Its fire history sums up the rainforest’s various stabilities. In tropical rainforest leaves make up probably 80 percent of the surface fuels and biological agents quickly decompose them. What persists is sparse, perennially wet, and sheltered from dry winds. When fires reach the rainforest border they flash against a green wall, gasp helplessly for fuel, and expire. If rainforest advances or retreats, it does so as a unit in response to broad shifts in climate. Changes in the dry season—greater moisture, fewer fires—allow the rainforest to advance into scleroforest and savanna. The reverse allows fire to eat a little farther into the frontier. Blowdowns along the border open the canopy, dry out surface fuels, and allow fires that normally flame out along the perimeter to enter into the interior according to a scenario that may become irreversible. The burn alters microclimates; fireweeds and pyrophytes invade the site; the new fuels carry additional fires over the burn and incinerate those slow-growing rainforest flora that demand shade and moisture.

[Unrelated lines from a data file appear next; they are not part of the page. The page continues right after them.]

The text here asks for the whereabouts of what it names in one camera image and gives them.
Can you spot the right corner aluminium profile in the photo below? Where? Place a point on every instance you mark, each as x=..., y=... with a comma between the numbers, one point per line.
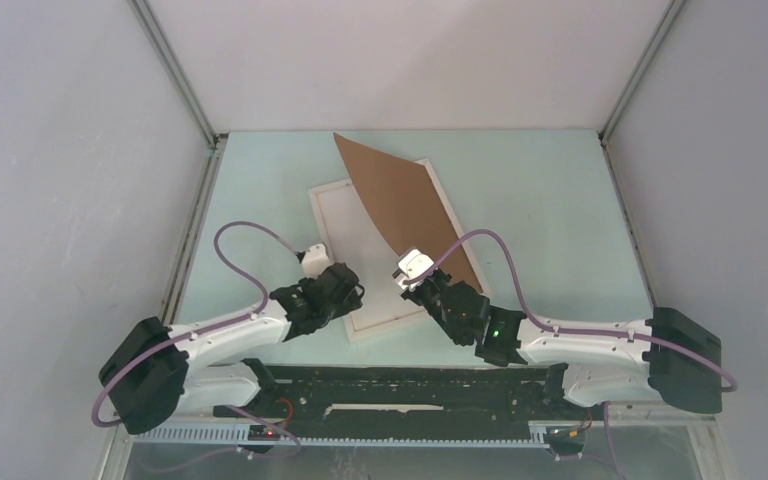
x=651, y=50

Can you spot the brown backing board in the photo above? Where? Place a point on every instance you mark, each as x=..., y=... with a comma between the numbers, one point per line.
x=400, y=198

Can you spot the white picture frame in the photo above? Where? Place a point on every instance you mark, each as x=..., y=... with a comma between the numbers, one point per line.
x=331, y=225

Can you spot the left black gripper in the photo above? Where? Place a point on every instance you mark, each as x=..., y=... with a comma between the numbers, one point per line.
x=350, y=302

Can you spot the white toothed cable duct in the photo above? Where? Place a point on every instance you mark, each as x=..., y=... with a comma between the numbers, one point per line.
x=256, y=435

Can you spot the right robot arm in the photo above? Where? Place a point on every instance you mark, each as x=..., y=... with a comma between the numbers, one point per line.
x=667, y=357

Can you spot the corner aluminium profile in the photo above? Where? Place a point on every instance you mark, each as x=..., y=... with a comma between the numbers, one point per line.
x=158, y=39
x=651, y=50

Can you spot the left corner aluminium profile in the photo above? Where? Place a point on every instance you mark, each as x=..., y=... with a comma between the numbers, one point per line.
x=158, y=39

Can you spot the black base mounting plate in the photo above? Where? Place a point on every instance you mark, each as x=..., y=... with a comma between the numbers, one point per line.
x=399, y=403

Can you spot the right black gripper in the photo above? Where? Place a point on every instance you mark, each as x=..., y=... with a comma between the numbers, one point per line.
x=414, y=294

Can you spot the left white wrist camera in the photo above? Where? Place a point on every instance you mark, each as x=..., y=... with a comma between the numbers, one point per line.
x=314, y=260

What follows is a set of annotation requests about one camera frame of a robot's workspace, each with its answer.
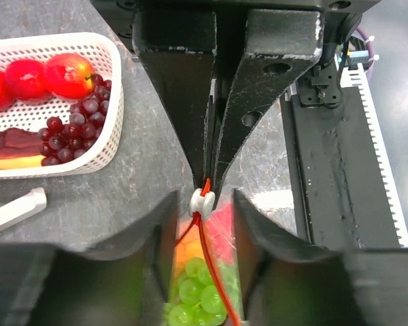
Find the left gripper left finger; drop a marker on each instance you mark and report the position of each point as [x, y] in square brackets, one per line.
[124, 279]

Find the silver clothes rack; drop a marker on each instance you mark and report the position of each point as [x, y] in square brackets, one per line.
[22, 208]

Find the pink dragon fruit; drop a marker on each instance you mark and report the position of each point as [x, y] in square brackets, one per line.
[220, 228]

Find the slotted cable duct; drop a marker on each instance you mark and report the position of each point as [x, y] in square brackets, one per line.
[357, 78]

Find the green grape bunch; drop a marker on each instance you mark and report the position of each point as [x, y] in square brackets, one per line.
[194, 299]

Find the purple grape bunch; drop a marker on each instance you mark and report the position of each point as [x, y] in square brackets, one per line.
[63, 142]

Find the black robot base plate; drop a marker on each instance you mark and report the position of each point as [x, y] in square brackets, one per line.
[339, 195]

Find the white perforated plastic basket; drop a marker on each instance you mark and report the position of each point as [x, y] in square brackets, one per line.
[106, 61]

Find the clear orange zip bag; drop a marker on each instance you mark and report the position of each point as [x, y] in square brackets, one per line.
[202, 205]

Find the brown orange food piece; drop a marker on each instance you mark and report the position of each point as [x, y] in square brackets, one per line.
[19, 149]

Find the red apple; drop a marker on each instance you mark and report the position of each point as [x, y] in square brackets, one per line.
[69, 75]

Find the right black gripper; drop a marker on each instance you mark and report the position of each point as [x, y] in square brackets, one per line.
[177, 42]

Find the orange peach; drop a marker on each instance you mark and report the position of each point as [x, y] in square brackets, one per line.
[189, 248]

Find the red tomato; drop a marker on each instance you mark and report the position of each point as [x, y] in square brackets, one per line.
[25, 81]

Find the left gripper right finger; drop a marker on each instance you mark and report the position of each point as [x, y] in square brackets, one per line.
[285, 280]

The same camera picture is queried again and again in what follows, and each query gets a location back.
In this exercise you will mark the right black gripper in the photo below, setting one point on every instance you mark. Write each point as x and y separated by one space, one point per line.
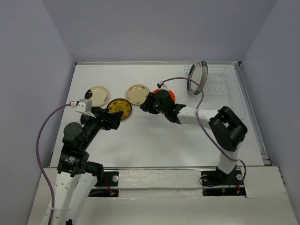
147 105

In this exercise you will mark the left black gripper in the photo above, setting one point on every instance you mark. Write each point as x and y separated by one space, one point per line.
114 118

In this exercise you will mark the yellow black patterned plate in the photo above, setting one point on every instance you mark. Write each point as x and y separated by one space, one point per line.
120 105

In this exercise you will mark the cream plate with small motifs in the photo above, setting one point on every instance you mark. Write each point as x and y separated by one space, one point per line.
137 94

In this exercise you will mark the cream plate with black patch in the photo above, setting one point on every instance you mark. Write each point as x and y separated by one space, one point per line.
99 95

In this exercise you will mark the orange plate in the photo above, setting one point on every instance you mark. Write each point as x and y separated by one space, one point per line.
170 92

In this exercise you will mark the white plate green red rim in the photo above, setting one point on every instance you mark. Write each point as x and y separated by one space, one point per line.
194 79

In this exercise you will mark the white plate teal lettered rim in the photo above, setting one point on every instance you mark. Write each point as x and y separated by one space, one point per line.
204 75

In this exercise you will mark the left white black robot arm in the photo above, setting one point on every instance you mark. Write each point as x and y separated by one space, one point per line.
76 175

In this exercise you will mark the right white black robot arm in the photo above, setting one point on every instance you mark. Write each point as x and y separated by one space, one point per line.
222 127

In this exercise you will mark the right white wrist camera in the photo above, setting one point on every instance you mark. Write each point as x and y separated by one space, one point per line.
162 86

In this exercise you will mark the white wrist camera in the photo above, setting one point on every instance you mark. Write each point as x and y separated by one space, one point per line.
162 86
84 107

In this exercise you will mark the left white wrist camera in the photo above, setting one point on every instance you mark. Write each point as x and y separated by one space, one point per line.
84 107

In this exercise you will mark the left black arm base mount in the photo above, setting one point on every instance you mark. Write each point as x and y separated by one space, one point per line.
107 187

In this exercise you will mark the clear wire dish rack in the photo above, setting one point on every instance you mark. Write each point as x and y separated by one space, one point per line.
222 88

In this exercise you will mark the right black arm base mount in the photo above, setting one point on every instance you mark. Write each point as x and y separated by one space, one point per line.
215 184

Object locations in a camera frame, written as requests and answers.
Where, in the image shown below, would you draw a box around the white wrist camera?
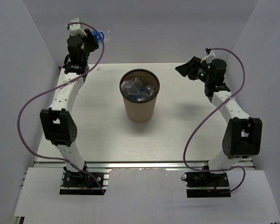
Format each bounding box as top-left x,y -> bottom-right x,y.
201,48 -> 216,64
67,18 -> 86,37

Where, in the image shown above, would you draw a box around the brown cylindrical bin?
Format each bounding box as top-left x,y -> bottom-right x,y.
119,69 -> 160,123

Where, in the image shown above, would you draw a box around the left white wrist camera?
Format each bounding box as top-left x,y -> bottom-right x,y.
67,18 -> 86,37

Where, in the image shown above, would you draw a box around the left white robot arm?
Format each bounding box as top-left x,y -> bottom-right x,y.
40,29 -> 98,186

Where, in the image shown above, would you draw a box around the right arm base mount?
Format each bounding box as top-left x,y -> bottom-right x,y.
181,172 -> 231,198

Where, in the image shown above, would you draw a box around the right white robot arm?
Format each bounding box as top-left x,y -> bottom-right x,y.
176,56 -> 262,186

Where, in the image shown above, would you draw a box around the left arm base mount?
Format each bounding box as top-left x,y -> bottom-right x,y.
59,167 -> 106,196

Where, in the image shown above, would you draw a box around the bottles inside bin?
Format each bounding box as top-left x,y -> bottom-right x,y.
120,77 -> 157,102

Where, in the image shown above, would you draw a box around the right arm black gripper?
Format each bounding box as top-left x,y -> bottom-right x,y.
175,56 -> 211,84

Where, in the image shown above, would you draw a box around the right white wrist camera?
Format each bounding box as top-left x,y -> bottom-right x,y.
201,48 -> 216,64

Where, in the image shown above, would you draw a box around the bottle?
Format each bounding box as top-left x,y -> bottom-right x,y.
91,30 -> 111,44

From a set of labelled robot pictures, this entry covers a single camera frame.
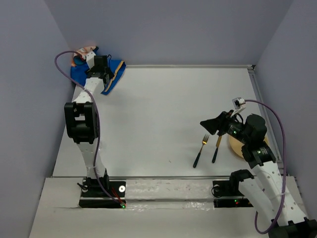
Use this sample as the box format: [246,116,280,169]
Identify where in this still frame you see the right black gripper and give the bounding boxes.
[199,109,250,144]

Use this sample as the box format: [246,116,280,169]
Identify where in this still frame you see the blue cartoon placemat cloth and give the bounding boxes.
[70,46,126,95]

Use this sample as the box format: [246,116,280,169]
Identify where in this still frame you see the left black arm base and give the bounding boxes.
[77,178,126,209]

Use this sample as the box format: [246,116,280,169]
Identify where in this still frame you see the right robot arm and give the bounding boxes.
[200,112,317,238]

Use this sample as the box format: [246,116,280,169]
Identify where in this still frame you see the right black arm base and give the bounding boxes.
[211,180,253,208]

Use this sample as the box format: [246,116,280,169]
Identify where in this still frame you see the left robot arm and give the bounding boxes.
[64,55,114,199]

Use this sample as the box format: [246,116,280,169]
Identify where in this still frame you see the tan round plate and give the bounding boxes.
[228,135,270,160]

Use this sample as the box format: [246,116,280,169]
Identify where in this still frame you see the gold knife dark handle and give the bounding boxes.
[211,136,222,163]

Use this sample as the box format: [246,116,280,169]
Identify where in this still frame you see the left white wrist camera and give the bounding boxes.
[82,51,96,69]

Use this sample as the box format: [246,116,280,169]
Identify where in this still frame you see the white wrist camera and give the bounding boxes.
[82,51,96,69]
[232,97,246,116]

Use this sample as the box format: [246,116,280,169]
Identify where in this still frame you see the gold fork dark handle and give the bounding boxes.
[193,134,210,168]

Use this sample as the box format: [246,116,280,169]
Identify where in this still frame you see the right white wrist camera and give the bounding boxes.
[232,97,246,116]

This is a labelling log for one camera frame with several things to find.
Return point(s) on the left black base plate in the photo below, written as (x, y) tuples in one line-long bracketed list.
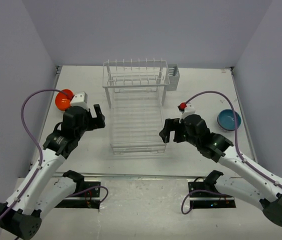
[(87, 200)]

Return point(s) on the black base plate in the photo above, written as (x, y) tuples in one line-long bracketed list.
[(87, 200), (205, 200)]

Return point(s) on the white wire dish rack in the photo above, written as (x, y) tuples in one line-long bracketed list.
[(136, 92)]

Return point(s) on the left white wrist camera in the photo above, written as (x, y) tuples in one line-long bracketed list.
[(80, 100)]

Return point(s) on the grey cutlery holder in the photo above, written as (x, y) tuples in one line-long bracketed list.
[(174, 76)]

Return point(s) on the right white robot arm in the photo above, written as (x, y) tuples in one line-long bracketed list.
[(256, 186)]

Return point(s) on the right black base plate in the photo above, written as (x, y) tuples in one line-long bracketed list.
[(205, 200)]

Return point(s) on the teal bowl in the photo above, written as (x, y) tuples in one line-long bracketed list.
[(226, 114)]

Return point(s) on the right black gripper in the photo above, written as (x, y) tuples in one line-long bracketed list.
[(172, 125)]

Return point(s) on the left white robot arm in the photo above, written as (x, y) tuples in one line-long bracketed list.
[(23, 212)]

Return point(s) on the orange bowl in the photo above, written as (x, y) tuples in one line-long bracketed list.
[(64, 95), (63, 105)]

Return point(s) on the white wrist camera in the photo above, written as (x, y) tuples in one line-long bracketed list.
[(80, 100), (188, 110)]

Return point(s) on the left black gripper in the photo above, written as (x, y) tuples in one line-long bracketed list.
[(97, 122)]

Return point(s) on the blue patterned bowl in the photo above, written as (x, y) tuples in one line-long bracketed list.
[(226, 125)]

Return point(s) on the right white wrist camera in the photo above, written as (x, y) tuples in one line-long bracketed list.
[(188, 110)]

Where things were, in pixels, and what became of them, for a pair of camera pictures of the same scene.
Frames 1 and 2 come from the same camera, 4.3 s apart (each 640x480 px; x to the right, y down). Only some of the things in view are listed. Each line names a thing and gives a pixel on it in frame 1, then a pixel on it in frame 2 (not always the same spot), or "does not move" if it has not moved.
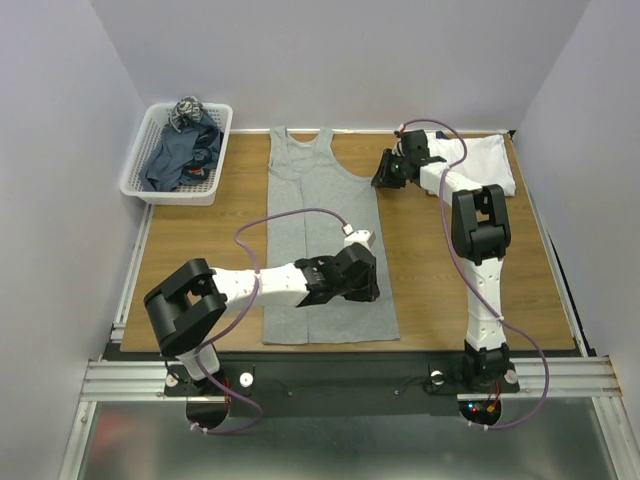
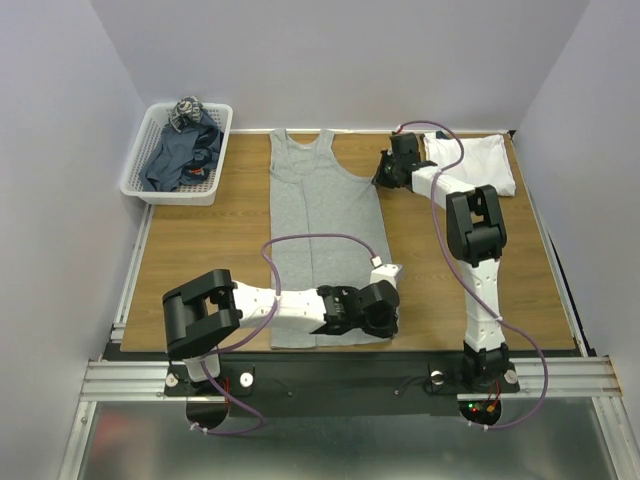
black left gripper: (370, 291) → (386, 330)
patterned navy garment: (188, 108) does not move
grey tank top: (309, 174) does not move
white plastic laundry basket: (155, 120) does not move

In temperate regions, succession into and out of rainforest is less sharply defined. The borders blur; rainforest intercollates with wet scleroforest. Undisturbed, wet scleroforest will pass, over the course of several centuries, into rainforest. Disturbed—burned—it reverts to scleroforest or scleroscrub. What actually exists on any particular site reflects the unique sequencing of its past fires. Small sites are especially susceptible to irreversible change. Once initiated, a rhythm of frequent fire encourages soil erosion and the loss of nutrient capital. This encourages scleromorphs, which accept more fire. In such a scenario wet scleroforest degenerates into dry scleroforest, scleroscrub, or savanna, and rainforest no longer possesses the means to reclaim the site. Without refugia, rainforest vanishes.¹⁷

If its heath miniaturizes Australia’s fire geography, its rainforest miniaturizes its fire history. The uniformity of the Gondwana rainforest fractured under the impress of isolation, aridity, and disturbances. Increasingly, the principal disturbance and the great integrator of new conditions—fire—shaped those new regimes. The fragmentation continued, like rocks spalling off a heated cliff. From it came the unique species and unexampled biotas of Old Australia. With the relict rainforest, the story comes full circle. The flames licking at the wet flanks of tropical vine forest or overturning wet scleroforest on a rhythm of centuries are recapitulating a cycle of fire begun with the Great Upheaval.